Today was Dragon Boat Festival (or, more accurately, 端午, which has nothing to do with dragons or boats, but rather the lunar calendar). It’s a holiday for everyone, which is nice in that I get a holiday, especially from my junior high class, but a bummer since I don’t get paid for today. The holiday is celebrated with dragon boat races and eating tamales (no, really, an official website called them glutinous rice Chinese tamales), but since that all happened over the weekend, today was mild in terms of noise and commotion on the streets. Since I subbed on Monday and Tuesday, I had absolutely no down time for two days, and I decided there was nothing wrong with a day of minor errands and hard-drive-TV time.
But let’s talk about the weekend. All the weeks of practicing and waking up distressingly early on Sunday ran up to this, and it was not a disappointment. It was gray all weekend, but still pleasant, even when the rain was coming down. The races were held under the same bridge where we had practiced for the last 4 weeks, but instead of empty concrete and locked up huts, there were crowds of people and rows of vendors. Along the river, teams lounged under awnings and waited for their turn in the races.
At our last practice the Sunday before, I had been chosen to be the flag catcher, a position unique to Taiwan’s dragon boat races. Since I was nervous about it and there were 2 hours to kill before our race time, I watched a race to gauge how high the flags were and when I should jump up on the nose. I relaxed once I saw that I wouldn’t be risking falling into the Keelung River, holding onto the boat with one toe and reaching desperately down at a dangerous angle. There’s actually a video on facebook, and I’m tagged in it so it shouldn’t be too hard to find (I think it’s the only video I’m in!).
In our first race, we took second place with 2:32 (500 meters in that time, everybody!), which was good enough to qualify us for Saturday’s heats. Saturday’s call time was similar to Friday’s, late enough that I could sleep in a bit, but early enough that everything would happen in daylight, and the weather was similarly gray but not bucketing down.
On Friday after the race, I asked to paddle for the second race–after all, I had not practiced for 2 months to just lay on the dragon’s snout and grab a flag: I wanted to get involved like I’d practiced! I got my wish, but it was a little bit of a letdown since we placed last even though our time was 6 seconds faster! Our start was very weak, and that’s really where the race is decided. Nonetheless, it was really fun, and after the race since we had three hours until the opening ceremonies, I wandered the mini-bazaar with some teammates.
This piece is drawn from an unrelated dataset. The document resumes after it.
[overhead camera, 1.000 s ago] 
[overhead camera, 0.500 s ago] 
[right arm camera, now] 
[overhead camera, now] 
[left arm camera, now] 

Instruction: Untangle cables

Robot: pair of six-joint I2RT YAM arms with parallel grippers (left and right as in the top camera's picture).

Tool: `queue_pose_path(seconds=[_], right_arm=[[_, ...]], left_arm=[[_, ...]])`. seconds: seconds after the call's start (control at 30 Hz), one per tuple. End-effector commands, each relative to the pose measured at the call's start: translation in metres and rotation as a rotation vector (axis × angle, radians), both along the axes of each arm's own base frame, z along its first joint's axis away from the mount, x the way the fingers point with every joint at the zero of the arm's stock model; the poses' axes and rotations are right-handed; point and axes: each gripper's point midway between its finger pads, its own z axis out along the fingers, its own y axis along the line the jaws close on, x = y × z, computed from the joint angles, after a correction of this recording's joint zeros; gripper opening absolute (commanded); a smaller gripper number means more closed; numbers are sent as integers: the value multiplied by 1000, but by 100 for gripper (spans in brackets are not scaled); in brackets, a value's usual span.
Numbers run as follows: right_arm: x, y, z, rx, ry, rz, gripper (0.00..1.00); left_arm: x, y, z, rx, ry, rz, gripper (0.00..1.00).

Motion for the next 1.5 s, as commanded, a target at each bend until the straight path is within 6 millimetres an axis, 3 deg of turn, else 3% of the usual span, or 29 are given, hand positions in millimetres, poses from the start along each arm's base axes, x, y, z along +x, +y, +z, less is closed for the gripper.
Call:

Of course, there were 粽子, and since this is Taiwan, there was also stinky tofu and fried meats of all sorts, but I also found some new delicacies like fried huge white mushroom. Okay, it has a name, but that’s really the best way to think of it. In English, it’s called king trumpet mushroom, and in Chinese it’s almond abalone mushroom, or 杏鮑菇. Whatever you call it, it’s amazing.
The opening ceremonies were underwhelming, mostly because I couldn’t see much, although there was a dragon dance that seemed cool from what I saw. When I was starting to get really bored, someone tagged me to help them get our complimentary Cokes, zòngzi, and …cakes. By that time, teams were slinking away, and our started to as well. At that point, however, the Philippine National Team did a performance which culminated with dudes whipping off their shirts, and some of us felt compelled to stay a little longer. The performance after that was a guy dancer with a strobe light style, who was then joined by some girls who did more standard hip-hop kind of dance, like you might see in a high school or college dance troupe. We bailed after that, and took the MRT over to dinner, which was very enjoyable.
I’ll cover Saturday night and Sunday later, since this is getting long and your eyes and I both want to take a break!